Slavery in the estates was not exempt from abuse and cruelty. They lived in miserable huts and could not ever leave the Iímites of the hacienda. To ensure the survival of the slaves, they were often marked as the cattle, with a hot iron on his face. Their living conditions were so deplorable that many victims died of disease, while some chose suicide to end their suffering. And it was common to avoid having children, to spare these penalties to which they would be subjected.

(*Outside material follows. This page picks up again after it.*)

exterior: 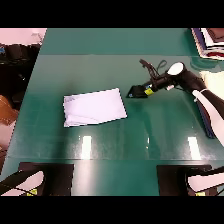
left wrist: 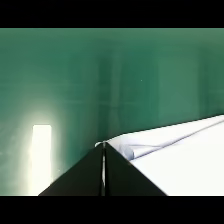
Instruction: Fold the shirts.
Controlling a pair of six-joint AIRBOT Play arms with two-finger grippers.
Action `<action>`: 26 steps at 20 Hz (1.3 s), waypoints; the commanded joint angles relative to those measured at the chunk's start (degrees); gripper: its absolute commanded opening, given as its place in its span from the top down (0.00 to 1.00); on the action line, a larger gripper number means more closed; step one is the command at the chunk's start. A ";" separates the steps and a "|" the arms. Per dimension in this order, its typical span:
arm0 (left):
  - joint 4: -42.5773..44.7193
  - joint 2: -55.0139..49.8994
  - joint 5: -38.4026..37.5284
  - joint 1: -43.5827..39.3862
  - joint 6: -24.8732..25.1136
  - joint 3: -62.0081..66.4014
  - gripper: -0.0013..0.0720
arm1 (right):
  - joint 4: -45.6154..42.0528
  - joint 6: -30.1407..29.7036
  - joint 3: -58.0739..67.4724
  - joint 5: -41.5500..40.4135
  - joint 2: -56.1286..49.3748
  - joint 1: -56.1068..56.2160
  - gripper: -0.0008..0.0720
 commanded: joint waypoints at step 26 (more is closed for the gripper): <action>-5.49 0.02 5.77 -20.31 1.29 -0.28 0.95 | 1.11 4.46 19.39 -2.64 1.20 -29.66 0.97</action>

Among the slaves of the sugar mills, the situation calls attention guarding who played the position of Master of sugar, since that work experience required. This worker had to recognize when he was just right juice boiling sugar cane and had been in different boilers or copper pots. It motivated her condition was of great consideration from the rest of the workers whether slaves or free, and even in some cases have reached a power and respect so that they were seen as witches.